Around the Botanical Garden Zuidas, a rhythmic row of columns threads the various surrounding buildings together. A bright staccato of white lines supports a border beam over which the sand-coloured facades gaze at the greenery. Behind the columns hides a colonnade along which patients, visitors, and staff move between the buildings and around the greenery. The Colonnade and the Botanical Garden are the most significant focal points within Amsterdam UMC. These are places with a sheltered character that escape the direct logistics of the hospital. Cherishing life, especially when it is under pressure.
According to the urban Masterplan, the buildings of Amsterdam UMC, once located outside in the fields, will now become part of the cosmopolitan environment of Zuidas. As a counterbalance, a large garden of 100x100m is saved in the heart of the buildings. It is reminiscent of Nietsche’s words from 1882: “One day, and probably soon, there will be a need for what our big cities lack above all: quiet and spacious expanses for contemplation, places with high long colonnades for bad or too sunny weather […]. We want to see ourselves translated into stone and plant, we want to walk in ourselves when we walk in these gardens and halls.”
A meaningful space
The shelter of a colonnade has been cut out over two floors from the buildings that border the courtyard garden. A tall space with a lively diagonal tile pattern.

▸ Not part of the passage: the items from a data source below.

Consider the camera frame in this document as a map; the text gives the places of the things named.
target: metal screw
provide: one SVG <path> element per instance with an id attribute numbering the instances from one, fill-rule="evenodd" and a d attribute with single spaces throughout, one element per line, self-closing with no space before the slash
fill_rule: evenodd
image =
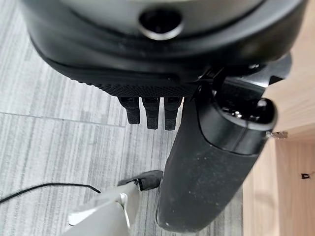
<path id="1" fill-rule="evenodd" d="M 267 133 L 268 138 L 274 138 L 274 139 L 287 139 L 288 138 L 288 132 L 286 131 L 279 131 L 279 132 L 268 132 Z"/>

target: textured black plastic
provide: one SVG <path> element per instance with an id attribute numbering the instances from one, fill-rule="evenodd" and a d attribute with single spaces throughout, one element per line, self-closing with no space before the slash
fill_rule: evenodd
<path id="1" fill-rule="evenodd" d="M 205 139 L 195 100 L 186 101 L 183 112 L 160 186 L 157 223 L 169 231 L 192 233 L 207 227 L 233 198 L 257 160 L 266 138 L 255 134 L 246 138 L 254 139 L 255 150 L 247 146 L 248 151 L 241 149 L 241 153 L 253 151 L 252 154 L 223 150 Z M 207 122 L 213 129 L 224 125 Z M 226 130 L 222 135 L 230 132 L 238 138 L 233 130 Z"/>

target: power cord
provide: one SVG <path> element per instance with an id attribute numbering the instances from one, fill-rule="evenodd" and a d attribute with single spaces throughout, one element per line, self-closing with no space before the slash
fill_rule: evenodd
<path id="1" fill-rule="evenodd" d="M 28 189 L 24 189 L 20 192 L 17 192 L 17 193 L 14 193 L 10 196 L 7 196 L 3 199 L 0 199 L 0 205 L 2 203 L 5 203 L 9 200 L 11 200 L 12 198 L 15 198 L 15 197 L 18 197 L 22 194 L 25 194 L 27 192 L 30 192 L 32 190 L 35 190 L 35 189 L 38 189 L 38 188 L 43 188 L 43 187 L 47 187 L 47 186 L 75 186 L 75 187 L 85 187 L 85 188 L 89 188 L 93 191 L 95 191 L 96 193 L 101 193 L 98 189 L 90 186 L 90 185 L 85 185 L 85 184 L 77 184 L 77 183 L 45 183 L 45 184 L 41 184 L 41 185 L 37 185 L 37 186 L 34 186 L 34 187 L 31 187 L 31 188 L 28 188 Z"/>

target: light wood surface
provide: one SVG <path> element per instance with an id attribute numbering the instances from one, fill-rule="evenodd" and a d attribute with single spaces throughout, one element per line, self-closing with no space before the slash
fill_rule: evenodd
<path id="1" fill-rule="evenodd" d="M 315 235 L 315 145 L 276 141 L 281 236 Z"/>
<path id="2" fill-rule="evenodd" d="M 269 140 L 243 184 L 244 236 L 279 236 L 276 144 Z"/>
<path id="3" fill-rule="evenodd" d="M 309 1 L 292 50 L 289 78 L 268 88 L 265 97 L 279 111 L 276 131 L 243 185 L 244 236 L 314 236 L 315 176 L 315 0 Z"/>
<path id="4" fill-rule="evenodd" d="M 286 80 L 270 86 L 264 95 L 277 105 L 279 120 L 276 130 L 287 130 L 290 139 L 303 137 L 309 143 L 315 143 L 314 12 L 315 0 L 310 0 L 301 33 L 292 49 L 291 73 Z"/>

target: small black hole
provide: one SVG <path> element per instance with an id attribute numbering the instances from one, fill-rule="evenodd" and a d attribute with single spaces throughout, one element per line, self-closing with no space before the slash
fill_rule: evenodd
<path id="1" fill-rule="evenodd" d="M 177 28 L 182 22 L 182 16 L 170 9 L 148 10 L 140 16 L 139 22 L 146 30 L 164 34 Z"/>

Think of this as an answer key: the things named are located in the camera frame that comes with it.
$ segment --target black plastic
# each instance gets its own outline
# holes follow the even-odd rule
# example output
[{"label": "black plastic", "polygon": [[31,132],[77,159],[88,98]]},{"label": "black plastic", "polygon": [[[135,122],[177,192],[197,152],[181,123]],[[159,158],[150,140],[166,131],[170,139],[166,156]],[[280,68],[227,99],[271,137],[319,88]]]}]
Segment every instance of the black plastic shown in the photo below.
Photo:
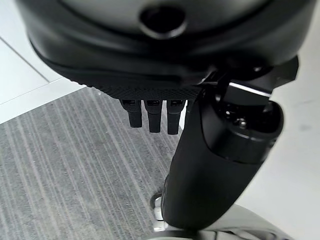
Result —
[{"label": "black plastic", "polygon": [[179,132],[179,120],[181,111],[184,109],[186,101],[168,100],[166,101],[166,112],[168,120],[168,134],[177,135]]},{"label": "black plastic", "polygon": [[[201,83],[213,66],[274,66],[292,59],[307,34],[316,0],[271,1],[220,30],[157,41],[99,27],[56,0],[16,0],[29,38],[43,59],[81,71],[157,75],[162,87]],[[86,84],[92,77],[87,76]],[[126,85],[109,77],[104,85]],[[150,79],[136,85],[153,85]]]},{"label": "black plastic", "polygon": [[162,196],[163,219],[171,226],[201,230],[237,200],[266,159],[283,128],[276,103],[273,132],[232,124],[211,100],[193,105],[172,159]]},{"label": "black plastic", "polygon": [[142,127],[142,112],[140,100],[120,100],[122,107],[128,112],[130,127]]},{"label": "black plastic", "polygon": [[150,133],[160,133],[162,100],[144,100],[145,109],[148,112]]}]

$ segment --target gray carpet
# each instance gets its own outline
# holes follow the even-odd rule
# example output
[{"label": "gray carpet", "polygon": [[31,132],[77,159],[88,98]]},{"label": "gray carpet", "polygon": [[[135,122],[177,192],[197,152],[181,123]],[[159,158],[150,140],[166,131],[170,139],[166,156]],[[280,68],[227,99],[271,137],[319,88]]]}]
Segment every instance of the gray carpet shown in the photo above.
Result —
[{"label": "gray carpet", "polygon": [[179,137],[84,88],[0,125],[1,240],[136,240]]}]

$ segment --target floor
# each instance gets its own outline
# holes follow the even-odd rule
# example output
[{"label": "floor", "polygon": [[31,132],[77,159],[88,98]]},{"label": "floor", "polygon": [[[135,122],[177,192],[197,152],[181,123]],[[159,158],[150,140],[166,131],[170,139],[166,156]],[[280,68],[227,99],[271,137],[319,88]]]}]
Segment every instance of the floor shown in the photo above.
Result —
[{"label": "floor", "polygon": [[0,239],[140,240],[179,136],[84,88],[0,125]]}]

The multitude and multitude of colors symbolizes the diversity of people. The heavy nature of the floor connects the Colonnade to the earth and many footsteps taken by predecessors. An order is recognizable by a subtle grid of white tiles. The floor is therefore in clear contrast to the light and heavenly character of the ceiling. A radiant certainty and sign of hope like Giotto’s ultramarine in his Scrovegni Chapel with lighting on pendants.
The Colonnade as Gesamtkunstwerk
The whole of the Colonnade lays about 25cm above the level of the garden. This becomes tangible in the part of the floor that lies outside the columns. Here the difference in height is bridged by a staircase and small ramps. Through small gutters that flow from the columns, the garden is irrigated with the façade water collected in the edge beam. Floor, ceiling and lighting give substance to the architectural structure of columns and beams, which in turn form part of the primary supporting structure of the buildings above. With a fixed center-to-center size of 3.6m, buildings with a multiple of that can rely on this.
These elements are not placed ‘cold’ on top of each other, but are connected to each other by means of continuous joints and lines, so that a coherent whole is created, in which the individual parts remain recognizable. A margin or joint is also taken into account at the transition to the adjacent buildings, so that the Colonnade is continuous in all its purity and strings the different buildings together like a string of beads.
Multi-level structuring element
Within the Master Plan, the colonnade is a structuring for future developments. Namely, a ring-shaped corridor structure over three layers in which the logistics of the hospital are organized. Patients and employees, visitor and goods flows are each integrated into this ring structure at their own level. The various buildings of Amsterdam UMC are then located on this ring road. This is a reversal of the previous finite growth model, in which the building mass has continued to expand from the centre. In addition to the colonnade for patients, visitors and employees on the 0 level, a logistics route has been installed at -1. At +1, on the inner façade of the Colonnade is the bed corridor that sets out a circular walk via the shortest line, and always with daylight and a view around the enclosed garden. Existing trees, a glittering water feature, a greenhouse and part of the botanical collection will be given a place here. The dozens of volunteers move with the Botanical Garden. A green opulence within the highly urbanized Zuidas is part of the varied network of pedestrian streets and urban squares.